8. The integrated water pump and valve device according to claim 3, wherein the valve has a protruding portion formed at a side opposite to the rotation shaft and disposed on the same line as the rotation shaft, and a support groove portion is formed in the valve housing and supports the valve, the protruding portion of the valve being inserted into the support groove portion.

9. The integrated water pump and valve apparatus of claim 3 wherein the flow port comprises an input port and a plurality of output ports connected in communication with the pump module, and each of the input port and the output ports are disposed spaced apart from one another along an outer peripheral surface of the valve housing.

10. The integrated water pump and valve apparatus of claim 9, wherein each of the input port and the output port are disposed on an outer peripheral surface of the valve housing and are spaced apart from each other while defining an obtuse angle.

11. The integrated water pump and valve arrangement of claim 10, wherein the open apertures are disposed in the outer peripheral surface of the valve and are spaced apart from one another while defining an obtuse angle, and the internal flow path through each of the open apertures extends curvedly.

12. The integrated water pump and valve arrangement of claim 9, wherein the pump module has an inlet port and an outlet port through which the coolant is allowed to flow by the pumping operation, and the outlet port is assembled with the inlet port.
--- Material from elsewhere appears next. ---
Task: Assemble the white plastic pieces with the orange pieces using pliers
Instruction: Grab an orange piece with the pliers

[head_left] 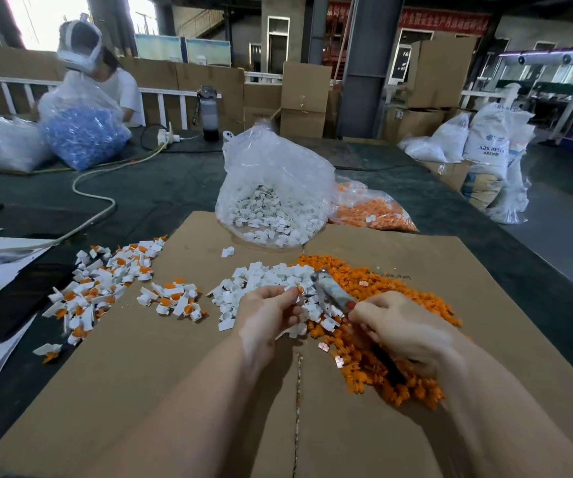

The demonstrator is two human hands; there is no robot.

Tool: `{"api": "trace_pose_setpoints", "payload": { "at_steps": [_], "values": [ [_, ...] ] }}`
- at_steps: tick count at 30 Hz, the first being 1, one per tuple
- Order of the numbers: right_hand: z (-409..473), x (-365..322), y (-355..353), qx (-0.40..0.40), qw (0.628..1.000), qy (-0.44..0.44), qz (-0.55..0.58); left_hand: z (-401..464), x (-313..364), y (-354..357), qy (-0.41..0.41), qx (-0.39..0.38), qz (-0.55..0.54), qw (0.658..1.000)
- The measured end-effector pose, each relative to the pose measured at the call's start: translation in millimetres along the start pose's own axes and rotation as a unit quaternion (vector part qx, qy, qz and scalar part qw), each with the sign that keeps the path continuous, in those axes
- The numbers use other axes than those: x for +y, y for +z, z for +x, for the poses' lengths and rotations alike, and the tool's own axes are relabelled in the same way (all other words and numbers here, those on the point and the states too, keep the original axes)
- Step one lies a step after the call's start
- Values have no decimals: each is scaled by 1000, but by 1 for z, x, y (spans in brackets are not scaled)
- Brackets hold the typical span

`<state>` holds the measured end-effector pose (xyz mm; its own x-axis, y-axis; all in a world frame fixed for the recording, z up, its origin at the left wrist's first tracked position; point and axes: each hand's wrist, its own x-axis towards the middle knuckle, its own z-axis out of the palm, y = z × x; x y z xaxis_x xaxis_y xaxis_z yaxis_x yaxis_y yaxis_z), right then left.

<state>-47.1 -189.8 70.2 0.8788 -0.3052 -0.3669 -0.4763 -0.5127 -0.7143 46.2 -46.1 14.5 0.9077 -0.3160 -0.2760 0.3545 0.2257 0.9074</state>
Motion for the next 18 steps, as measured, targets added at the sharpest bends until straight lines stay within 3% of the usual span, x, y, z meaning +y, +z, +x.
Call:
{"api": "trace_pose_setpoints", "payload": {
  "at_steps": [8, 18],
  "values": [
    [-9, -9, 15, -85, 991, -24, 97, 7, 3, -6, -8, 36, -9, 999],
    [-8, -9, 27, -78, 994, -46, 54, 6, 1, -6, 8, 78, 7, 997]
  ]
}}
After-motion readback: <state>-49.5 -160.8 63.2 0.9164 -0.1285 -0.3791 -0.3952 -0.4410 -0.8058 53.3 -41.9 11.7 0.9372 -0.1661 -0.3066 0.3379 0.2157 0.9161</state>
13. The integrated water pump and valve arrangement of claim 12, wherein the input port has an inlet portion into which the outlet port is inserted and a flange portion extending at a periphery of the inlet portion and having a fitting hole, and the outlet port has a capturing portion that is inserted and secured into the fitting hole of the flange portion when the outlet port is inserted into the inlet portion.

14. The integrated water pump and valve device according to claim 2, wherein a discharge portion is formed on the valve cover portion of the control housing, and the discharge portion communicates externally with a portion penetrated by a rotation shaft extending from an axial center of the valve.

15. The integrated water pump and valve apparatus of claim 2, further comprising:

an adapter interposed between the valve cover of the control housing and the valve module and configured to support rotation of a valve.

16. The integrated water pump and valve apparatus of claim 15, wherein the adapter has a support portion mounted on the valve cover and the valve module and configured to seal the valve cover and the valve module and contact the valve to support rotation of the valve, and a through hole is formed in the support portion and penetrated by a rotation shaft extending from an axial center of the valve.

17. The integrated water pump and valve device according to claim 16, wherein bypass flow paths are formed radially from the through holes in the support portion, and each of the bypass flow paths is connected to a discharge flow path that communicates with the outside.